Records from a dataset

····················

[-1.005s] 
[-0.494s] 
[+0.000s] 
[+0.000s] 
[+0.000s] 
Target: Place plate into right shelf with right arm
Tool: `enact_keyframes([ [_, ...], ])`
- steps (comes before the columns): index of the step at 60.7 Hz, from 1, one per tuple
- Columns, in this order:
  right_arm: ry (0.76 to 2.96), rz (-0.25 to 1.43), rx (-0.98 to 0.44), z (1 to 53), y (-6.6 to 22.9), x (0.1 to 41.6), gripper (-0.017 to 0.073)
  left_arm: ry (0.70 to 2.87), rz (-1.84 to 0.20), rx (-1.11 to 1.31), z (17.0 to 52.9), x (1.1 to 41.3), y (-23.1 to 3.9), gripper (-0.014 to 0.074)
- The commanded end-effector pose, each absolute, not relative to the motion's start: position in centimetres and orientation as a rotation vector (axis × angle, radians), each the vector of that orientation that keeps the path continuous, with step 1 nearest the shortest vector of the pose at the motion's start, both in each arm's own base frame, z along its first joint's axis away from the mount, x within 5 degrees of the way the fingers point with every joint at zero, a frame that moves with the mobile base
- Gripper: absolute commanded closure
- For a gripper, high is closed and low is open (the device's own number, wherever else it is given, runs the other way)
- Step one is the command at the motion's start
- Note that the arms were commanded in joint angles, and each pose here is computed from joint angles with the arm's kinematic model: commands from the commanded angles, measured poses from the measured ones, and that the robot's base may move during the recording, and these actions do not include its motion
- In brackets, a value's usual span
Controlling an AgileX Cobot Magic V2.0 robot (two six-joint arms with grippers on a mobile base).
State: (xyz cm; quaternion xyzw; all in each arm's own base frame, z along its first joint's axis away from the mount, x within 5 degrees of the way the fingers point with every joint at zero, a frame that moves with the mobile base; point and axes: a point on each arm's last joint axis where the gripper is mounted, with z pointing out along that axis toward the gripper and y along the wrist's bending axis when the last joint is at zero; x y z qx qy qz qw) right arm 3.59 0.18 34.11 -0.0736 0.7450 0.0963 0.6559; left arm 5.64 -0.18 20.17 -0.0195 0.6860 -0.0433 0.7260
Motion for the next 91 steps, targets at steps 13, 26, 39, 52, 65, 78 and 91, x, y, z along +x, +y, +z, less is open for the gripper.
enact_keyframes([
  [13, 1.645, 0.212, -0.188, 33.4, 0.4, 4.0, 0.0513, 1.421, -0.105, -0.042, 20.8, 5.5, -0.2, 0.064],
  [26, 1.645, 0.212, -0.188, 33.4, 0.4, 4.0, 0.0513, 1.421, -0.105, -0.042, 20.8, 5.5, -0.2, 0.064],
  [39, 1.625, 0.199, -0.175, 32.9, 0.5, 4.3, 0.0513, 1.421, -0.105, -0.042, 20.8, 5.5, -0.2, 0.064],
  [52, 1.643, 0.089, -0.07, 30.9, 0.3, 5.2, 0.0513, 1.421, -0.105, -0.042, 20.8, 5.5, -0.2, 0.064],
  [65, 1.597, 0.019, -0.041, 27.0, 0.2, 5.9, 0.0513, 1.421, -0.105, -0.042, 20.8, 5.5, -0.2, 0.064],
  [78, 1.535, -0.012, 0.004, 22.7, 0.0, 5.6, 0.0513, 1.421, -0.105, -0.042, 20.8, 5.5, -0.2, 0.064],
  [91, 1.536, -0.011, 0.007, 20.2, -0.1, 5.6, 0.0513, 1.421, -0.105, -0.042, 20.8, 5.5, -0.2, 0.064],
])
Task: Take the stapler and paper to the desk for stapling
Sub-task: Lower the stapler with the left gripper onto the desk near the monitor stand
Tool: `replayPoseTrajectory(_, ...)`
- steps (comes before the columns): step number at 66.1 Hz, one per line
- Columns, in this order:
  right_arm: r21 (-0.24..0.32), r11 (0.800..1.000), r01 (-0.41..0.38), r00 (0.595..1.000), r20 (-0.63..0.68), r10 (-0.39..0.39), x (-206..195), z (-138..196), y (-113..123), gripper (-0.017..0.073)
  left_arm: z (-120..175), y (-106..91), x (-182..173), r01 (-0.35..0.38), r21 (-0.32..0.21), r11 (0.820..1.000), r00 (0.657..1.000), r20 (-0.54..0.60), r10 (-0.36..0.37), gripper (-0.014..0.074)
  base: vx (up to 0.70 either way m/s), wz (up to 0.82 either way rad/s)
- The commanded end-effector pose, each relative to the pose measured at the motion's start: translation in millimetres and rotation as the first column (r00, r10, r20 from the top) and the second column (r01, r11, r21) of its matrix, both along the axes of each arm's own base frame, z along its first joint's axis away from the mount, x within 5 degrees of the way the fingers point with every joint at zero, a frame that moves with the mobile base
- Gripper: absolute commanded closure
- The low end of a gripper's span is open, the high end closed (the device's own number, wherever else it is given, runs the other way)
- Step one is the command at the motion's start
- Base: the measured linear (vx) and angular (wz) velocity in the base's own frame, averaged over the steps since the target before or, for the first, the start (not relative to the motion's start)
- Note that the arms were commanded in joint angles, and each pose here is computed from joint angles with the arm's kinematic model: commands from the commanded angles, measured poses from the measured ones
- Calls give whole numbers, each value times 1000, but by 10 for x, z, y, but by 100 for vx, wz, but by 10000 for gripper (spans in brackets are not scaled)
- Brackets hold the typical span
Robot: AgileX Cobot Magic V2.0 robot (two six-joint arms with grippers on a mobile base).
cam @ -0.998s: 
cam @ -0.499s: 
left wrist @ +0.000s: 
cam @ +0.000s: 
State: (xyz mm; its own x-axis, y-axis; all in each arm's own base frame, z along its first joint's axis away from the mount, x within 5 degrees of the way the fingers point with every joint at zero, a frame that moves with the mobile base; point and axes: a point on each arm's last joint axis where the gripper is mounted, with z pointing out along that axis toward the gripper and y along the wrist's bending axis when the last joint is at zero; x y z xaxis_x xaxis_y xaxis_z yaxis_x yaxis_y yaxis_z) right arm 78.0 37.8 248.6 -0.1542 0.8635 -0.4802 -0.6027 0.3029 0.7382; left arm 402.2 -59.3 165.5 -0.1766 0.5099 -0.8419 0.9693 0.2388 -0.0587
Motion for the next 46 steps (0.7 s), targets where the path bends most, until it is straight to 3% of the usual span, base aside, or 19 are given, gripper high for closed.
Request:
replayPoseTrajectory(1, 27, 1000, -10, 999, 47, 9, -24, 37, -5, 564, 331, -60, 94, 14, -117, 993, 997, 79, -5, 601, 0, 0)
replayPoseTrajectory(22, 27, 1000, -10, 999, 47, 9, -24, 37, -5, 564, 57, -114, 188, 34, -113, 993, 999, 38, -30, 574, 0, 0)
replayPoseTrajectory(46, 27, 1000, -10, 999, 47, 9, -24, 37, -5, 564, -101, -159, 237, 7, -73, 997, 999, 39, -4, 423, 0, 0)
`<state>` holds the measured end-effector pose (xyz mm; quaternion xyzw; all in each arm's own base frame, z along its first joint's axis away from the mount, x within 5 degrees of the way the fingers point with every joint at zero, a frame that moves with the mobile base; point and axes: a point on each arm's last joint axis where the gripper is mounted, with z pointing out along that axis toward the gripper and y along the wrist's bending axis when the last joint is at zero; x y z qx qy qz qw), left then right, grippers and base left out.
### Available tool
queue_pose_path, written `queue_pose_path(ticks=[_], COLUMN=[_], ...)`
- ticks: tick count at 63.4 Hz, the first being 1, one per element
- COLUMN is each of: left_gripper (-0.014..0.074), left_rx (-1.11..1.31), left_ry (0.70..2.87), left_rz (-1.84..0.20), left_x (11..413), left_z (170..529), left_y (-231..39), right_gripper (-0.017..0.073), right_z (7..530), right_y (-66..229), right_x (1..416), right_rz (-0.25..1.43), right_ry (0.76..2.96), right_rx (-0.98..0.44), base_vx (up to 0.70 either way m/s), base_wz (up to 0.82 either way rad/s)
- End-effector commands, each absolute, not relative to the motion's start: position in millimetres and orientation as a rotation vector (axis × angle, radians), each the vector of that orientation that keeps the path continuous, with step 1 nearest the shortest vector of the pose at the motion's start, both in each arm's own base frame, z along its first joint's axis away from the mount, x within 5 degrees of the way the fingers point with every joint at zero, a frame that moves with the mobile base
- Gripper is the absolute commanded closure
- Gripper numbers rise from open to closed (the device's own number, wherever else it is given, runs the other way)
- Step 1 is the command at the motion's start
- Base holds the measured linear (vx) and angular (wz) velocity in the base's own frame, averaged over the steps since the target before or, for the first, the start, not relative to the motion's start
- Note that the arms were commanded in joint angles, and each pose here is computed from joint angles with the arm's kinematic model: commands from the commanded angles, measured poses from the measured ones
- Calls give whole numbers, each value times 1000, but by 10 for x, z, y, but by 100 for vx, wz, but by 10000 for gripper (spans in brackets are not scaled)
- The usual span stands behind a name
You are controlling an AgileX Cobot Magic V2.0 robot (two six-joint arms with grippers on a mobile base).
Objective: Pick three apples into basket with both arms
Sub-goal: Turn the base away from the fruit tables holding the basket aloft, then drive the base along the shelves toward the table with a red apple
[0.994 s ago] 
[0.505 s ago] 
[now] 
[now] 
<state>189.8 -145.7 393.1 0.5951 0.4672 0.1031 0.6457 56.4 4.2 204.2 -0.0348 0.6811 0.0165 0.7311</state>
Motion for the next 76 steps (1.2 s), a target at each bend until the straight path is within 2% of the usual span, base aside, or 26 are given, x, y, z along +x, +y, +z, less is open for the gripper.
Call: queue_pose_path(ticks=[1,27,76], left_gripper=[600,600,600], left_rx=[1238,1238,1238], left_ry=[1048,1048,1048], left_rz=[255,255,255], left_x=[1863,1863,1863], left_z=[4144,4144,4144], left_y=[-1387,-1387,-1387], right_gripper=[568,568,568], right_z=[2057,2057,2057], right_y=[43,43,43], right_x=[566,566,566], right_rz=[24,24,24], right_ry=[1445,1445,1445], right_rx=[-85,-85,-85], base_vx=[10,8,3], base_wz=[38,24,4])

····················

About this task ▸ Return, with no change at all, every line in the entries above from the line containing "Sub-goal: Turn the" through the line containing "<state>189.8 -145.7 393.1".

Result of this task ▸
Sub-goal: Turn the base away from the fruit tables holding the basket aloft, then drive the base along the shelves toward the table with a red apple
[0.994 s ago] 
[0.505 s ago] 
[now] 
[now] 
<state>189.8 -145.7 393.1 0.5951 0.4672 0.1031 0.6457 56.4 4.2 204.2 -0.0348 0.6811 0.0165 0.7311</state>

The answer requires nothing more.